Stored data entries:
────
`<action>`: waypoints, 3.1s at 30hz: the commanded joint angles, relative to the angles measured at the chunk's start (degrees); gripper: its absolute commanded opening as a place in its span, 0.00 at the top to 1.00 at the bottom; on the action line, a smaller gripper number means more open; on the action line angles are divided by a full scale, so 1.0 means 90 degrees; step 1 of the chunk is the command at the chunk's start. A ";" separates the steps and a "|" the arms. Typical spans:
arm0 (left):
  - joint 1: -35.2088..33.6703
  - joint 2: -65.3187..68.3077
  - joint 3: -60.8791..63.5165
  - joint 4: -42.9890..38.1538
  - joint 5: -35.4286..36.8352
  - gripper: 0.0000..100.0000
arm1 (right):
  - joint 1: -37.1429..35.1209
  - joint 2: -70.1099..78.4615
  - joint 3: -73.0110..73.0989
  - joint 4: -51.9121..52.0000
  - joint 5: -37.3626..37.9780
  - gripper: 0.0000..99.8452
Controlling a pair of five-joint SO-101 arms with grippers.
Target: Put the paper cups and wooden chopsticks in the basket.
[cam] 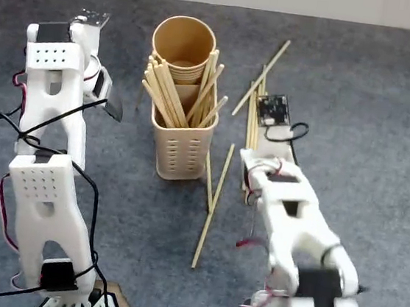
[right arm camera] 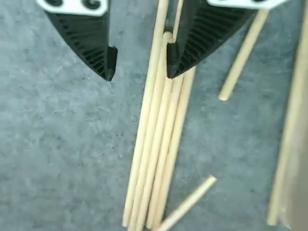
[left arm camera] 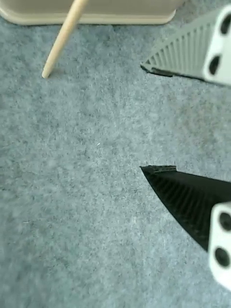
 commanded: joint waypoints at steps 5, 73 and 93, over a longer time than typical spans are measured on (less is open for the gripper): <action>-0.0024 -0.0386 -0.0034 0.0059 -0.0107 0.69 | 0.0161 0.0493 -0.0845 0.0444 0.0059 0.99; 0.1109 -0.6481 0.9705 -0.8987 -0.1094 0.62 | 0.0044 0.1734 -0.2750 0.2623 -0.0293 0.83; 0.0269 -0.5465 0.7380 -0.8567 -0.1104 0.99 | 0.0044 0.1734 -0.2750 0.2623 -0.0293 0.83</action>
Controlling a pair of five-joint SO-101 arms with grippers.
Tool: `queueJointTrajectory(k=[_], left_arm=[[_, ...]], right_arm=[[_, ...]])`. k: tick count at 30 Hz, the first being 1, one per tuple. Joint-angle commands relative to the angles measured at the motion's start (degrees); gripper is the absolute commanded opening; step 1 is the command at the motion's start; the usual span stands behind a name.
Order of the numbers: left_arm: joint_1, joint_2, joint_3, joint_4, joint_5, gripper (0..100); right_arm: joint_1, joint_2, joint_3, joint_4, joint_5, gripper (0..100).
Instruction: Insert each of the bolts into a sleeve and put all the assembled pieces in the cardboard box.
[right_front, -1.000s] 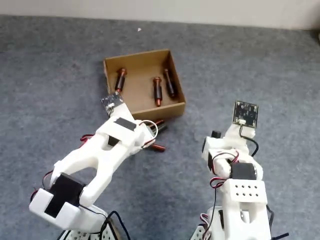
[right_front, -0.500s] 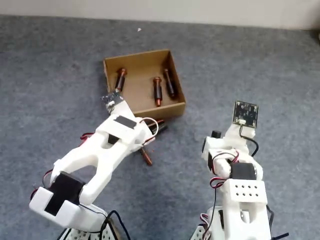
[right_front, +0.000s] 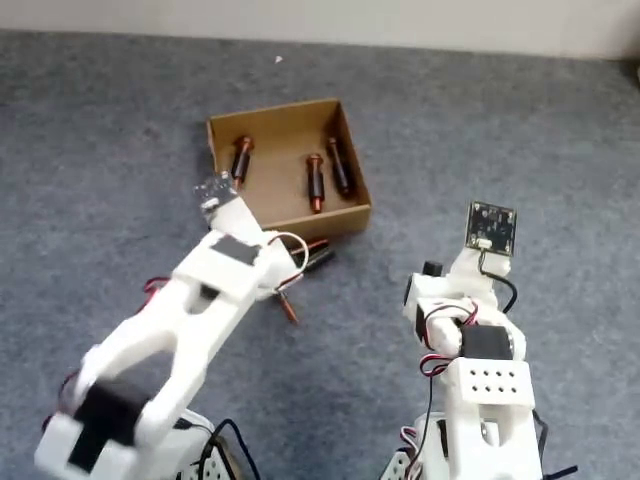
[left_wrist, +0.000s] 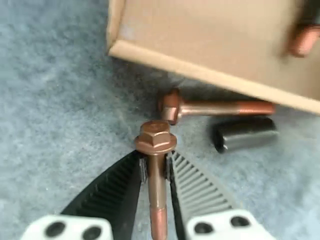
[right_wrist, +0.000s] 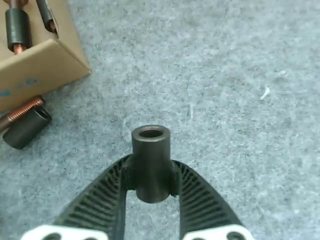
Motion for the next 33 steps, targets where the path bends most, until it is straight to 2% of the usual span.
queueJointTrajectory(k=[1, 5, 9, 17, 22, 30, 33], left_arm=[[-0.8, -16.7, 5.0, -0.1, -5.1, 0], [-1.2, -27.1, 10.5, -1.6, -10.8, 0], [-1.2, -36.4, 16.3, -4.9, -16.9, 0], [-1.1, -54.5, 27.8, -12.2, -25.2, 0], [-0.7, -67.2, 34.4, -16.8, -26.7, 0], [-0.7, -83.6, 36.4, -16.7, -27.0, 0], [-0.7, -87.5, 36.4, -16.7, -27.0, 0]], right_arm=[[0.2, -1.6, -0.7, 0.7, 0.0, 0.5], [0.2, -3.7, -0.2, 1.1, 0.0, 0.5], [0.1, -12.1, 2.6, 1.7, 0.0, 0.5], [-9.4, -28.5, 11.5, 1.7, 0.0, 0.5], [-14.9, -35.3, 15.1, 1.5, 2.9, 0.5], [-24.5, -48.0, 21.3, 1.5, 7.2, 0.5], [-27.6, -48.3, 22.3, 0.3, 8.5, 0.5]])
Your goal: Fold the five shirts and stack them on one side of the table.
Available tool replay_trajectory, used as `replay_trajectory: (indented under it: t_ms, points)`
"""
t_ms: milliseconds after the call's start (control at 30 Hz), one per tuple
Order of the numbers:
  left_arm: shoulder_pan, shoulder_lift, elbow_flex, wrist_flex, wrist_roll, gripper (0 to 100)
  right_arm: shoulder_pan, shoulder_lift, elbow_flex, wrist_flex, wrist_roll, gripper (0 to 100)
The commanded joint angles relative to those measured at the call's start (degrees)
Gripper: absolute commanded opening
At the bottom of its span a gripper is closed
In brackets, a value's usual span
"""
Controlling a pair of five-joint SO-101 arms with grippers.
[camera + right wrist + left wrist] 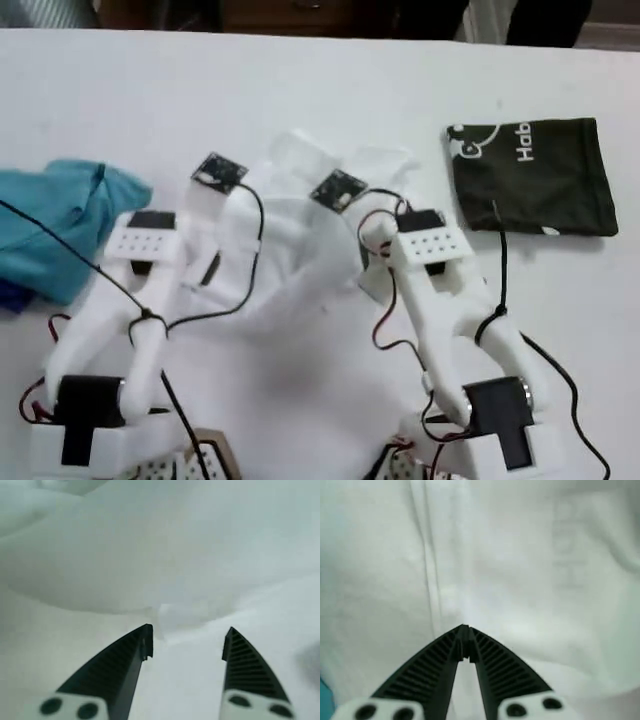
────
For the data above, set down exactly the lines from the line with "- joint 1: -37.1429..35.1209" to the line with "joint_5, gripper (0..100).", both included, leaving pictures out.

◆ **Answer space**
  - joint 1: -37.1429..35.1209
  - joint 2: -70.1099..78.4615
  - joint 3: -73.0110..73.0989
  - joint 4: -51.9121..52.0000
  - joint 5: -37.3626..37.9780
  - gripper: 0.0000..99.8452
Controlling a pair of five-joint SO-101 arms with grippers.
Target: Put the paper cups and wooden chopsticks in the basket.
[cam] 
[right arm camera] 
[left arm camera] 
 commanded: joint waypoints at steps 5, 73 and 93, over a longer time than typical spans are measured on (less is open for the gripper): <action>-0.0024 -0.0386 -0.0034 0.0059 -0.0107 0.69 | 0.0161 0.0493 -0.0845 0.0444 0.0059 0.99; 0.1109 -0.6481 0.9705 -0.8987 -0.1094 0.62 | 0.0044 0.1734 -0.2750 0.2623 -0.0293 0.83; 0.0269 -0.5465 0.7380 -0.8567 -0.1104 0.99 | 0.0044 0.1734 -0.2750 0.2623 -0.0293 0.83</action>
Controlling a pair of five-joint SO-101 arms with grippers.
Tool: `queueJointTrajectory(k=[_], left_arm=[[_, ...]], right_arm=[[_, ...]])`. k: tick count at 30 Hz, the first being 1, one per tuple. Joint-angle commands relative to the angles measured at the motion's start (degrees); gripper is the absolute commanded opening; step 1 is the command at the motion's start; the usual span stands behind a name.
Order of the numbers: left_arm: joint_1, joint_2, joint_3, joint_4, joint_5, gripper (0..100); right_arm: joint_1, joint_2, joint_3, joint_4, joint_5, gripper (0..100).

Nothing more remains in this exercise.